# Purpleheart-Cranberry



## knifecut (Mar 4, 2004)

Just read an article by Bill Haskell in the AAW magazine suggesting that Purpleheart can be changed to a nice Cranberry color using a thimbles worth of Muratic acid, outside, in a closed container (plastic) or wiping the acid on with a small piece of sponge (foam).

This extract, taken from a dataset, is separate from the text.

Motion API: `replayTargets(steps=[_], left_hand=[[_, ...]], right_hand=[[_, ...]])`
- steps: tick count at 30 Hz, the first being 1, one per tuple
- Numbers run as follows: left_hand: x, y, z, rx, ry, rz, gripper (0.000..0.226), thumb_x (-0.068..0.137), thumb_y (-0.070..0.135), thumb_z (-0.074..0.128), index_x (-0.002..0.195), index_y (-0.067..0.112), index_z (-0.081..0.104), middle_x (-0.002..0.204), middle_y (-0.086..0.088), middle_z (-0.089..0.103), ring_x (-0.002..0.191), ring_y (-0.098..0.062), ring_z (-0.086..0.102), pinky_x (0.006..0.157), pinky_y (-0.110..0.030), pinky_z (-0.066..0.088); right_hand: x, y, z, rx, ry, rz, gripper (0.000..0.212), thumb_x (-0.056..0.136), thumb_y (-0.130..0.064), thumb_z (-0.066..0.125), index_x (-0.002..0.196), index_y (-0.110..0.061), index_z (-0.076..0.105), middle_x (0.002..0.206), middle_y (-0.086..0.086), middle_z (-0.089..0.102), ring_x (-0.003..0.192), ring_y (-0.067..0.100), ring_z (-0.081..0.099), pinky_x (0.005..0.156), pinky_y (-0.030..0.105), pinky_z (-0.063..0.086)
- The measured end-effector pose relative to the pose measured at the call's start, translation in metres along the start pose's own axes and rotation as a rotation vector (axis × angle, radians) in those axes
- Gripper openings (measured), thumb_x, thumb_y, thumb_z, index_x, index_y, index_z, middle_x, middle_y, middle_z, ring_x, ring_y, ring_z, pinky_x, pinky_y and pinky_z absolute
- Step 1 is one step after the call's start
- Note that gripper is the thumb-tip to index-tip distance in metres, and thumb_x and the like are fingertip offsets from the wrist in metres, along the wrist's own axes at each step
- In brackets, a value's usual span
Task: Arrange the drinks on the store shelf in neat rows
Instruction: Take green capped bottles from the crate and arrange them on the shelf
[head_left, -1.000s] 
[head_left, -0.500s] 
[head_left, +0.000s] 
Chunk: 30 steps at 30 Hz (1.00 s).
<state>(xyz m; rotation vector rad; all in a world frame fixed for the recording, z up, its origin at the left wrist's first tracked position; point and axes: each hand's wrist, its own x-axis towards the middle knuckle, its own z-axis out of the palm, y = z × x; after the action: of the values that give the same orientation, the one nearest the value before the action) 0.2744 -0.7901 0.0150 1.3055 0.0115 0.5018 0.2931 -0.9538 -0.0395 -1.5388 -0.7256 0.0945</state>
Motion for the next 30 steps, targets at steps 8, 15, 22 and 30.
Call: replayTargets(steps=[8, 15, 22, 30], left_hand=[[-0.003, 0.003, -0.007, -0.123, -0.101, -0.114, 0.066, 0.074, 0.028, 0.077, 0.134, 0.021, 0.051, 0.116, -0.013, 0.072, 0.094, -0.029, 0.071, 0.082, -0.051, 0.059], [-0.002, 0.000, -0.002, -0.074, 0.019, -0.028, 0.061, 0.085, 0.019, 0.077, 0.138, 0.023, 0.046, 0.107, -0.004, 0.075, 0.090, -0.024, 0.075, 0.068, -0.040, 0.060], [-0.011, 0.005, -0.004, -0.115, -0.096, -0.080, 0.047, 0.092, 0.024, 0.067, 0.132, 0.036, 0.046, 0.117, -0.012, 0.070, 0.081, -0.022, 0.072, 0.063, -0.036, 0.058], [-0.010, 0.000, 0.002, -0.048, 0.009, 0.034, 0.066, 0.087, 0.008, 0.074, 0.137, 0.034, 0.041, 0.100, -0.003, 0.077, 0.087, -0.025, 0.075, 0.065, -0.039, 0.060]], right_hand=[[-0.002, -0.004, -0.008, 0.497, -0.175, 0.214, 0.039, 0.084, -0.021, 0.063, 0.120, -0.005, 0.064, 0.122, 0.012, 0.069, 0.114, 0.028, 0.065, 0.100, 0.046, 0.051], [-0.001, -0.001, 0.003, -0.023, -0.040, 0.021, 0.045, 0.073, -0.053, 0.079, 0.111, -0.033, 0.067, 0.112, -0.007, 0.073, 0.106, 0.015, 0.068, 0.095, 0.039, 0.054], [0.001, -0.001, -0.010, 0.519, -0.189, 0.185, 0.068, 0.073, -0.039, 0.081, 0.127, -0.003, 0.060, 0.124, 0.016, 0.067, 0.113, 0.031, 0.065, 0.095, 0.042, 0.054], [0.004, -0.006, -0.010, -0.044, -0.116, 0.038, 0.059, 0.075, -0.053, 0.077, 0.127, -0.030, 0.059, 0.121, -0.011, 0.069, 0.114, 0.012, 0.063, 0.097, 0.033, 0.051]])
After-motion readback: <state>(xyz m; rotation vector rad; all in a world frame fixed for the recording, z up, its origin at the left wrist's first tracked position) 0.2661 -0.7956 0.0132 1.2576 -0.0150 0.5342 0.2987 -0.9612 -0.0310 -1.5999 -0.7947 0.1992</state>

(Wonder if vineger will work?)


----------



## pen-turners (Apr 23, 2004)

White vinegar works also!!!

Chris


----------



## FireMedic4Christ (May 17, 2004)

So will baking in the oven. I turn to size, sand to 400, bake at 400 for about 15 mins (time varies, so watch closely), MM to 12000, then finish.

Brian


----------



## ilikewood (May 18, 2004)

If you use Muriatic (also known as Hydrochloric acid) it would be wise to dilute it first.  This acid can also hyrdolyze the cellulose or even decrystallize the cellulose bonds softening the wood.  Dilution inhibits the reaction from going too far (plus it makes it a little more safe to handle).

Bill Jacob
(a chemist that wishes he could work wood fultime)


----------



## J. Fred Muggs (Dec 23, 2004)

I'm a late comer to this one too.  But try this:  I turn my purpleheart blanks last thing in the evening before I shut down the shop. Sand ready to finish, and leave it in the lathe.  I pull a two lamp fluorescent task light down right above, within inches of the blank, form a makeshift reflector underneath the blank from aluminum foil by wrapping aroung the ends of the mandrel. Then I leave the lamp on overnight.  If you haven't tried this, you won't believe the beautiful shade of purple you get.  Next evening I apply the finish.

According to the books, It's ultra violet radiation that causes freshly cut prupleheart to turn from brown to purple.  The fluorescent lamps put out a lot of UV.  Of course, when you read further, It's also UV radiation that ultimately turns the purple back to brown.  So, I always tell my customers to expect purpleheart and also osage orange to turn brown over time.


----------



## dougle40 (Dec 23, 2004)

That's interesting to know , I wonder if using some kind of finish with a UV protector in it would prevent the "browning" .


----------



## J. Fred Muggs (Dec 27, 2004)

Don't know for sure, Doug.  But, I suspect it would only slow down the "browning".  I don't believe any of the UV protectors will stop all UV radiation, at least not in the concentrations used in finishes.


----------



## Bmerkle (Jan 4, 2005)

I tried the oven trick.  Beautiful deep burgandy color!! Thanks for the tip


----------



## Guest (Jan 4, 2005)

I know I just read about this not too long ago on this site but I'll be darned if I can find it now.
When I turn pens out of PH I don't worry if they turn brown anymore.
After turning sanding and finishing I hang them outside in the sun and they turn back to purp;e relatively quickly.
Usually no more than an hour.
The "big clunky pen" I posted in show off your pens was an example of this.


----------



## Rifleman1776 (Jan 6, 2005)

Before Judith Mattart (sp?), also known as the Lumber Lady, died she sold a product that prevent the color changes in woods like purpleheart and osage orange. Last time I checked her web site wasn't being maintained, I don't know if the business is still being operated or not. You may want to try:  http://www.lumberlady.com/







> _Originally posted by dougle40_
> <br />That's interesting to know , I wonder if using some kind of finish with a UV protector in it would prevent the "browning" .


----------



## elocyar (Jan 6, 2005)

I tried the white vinegar.  Nothing happened.  Although the purple heart  was purple all the way through.


----------



## patsfan (Jan 6, 2005)

I cranberried one of my purpleheart pens with white vinegar as suggested.  After sanding, I wiped it down with WV.  Once it had dried, I finished as usual.


----------



## woodscavenger (Jan 18, 2005)

I can just hear it now......"You wanna do what in my oven....over my dead body...."


----------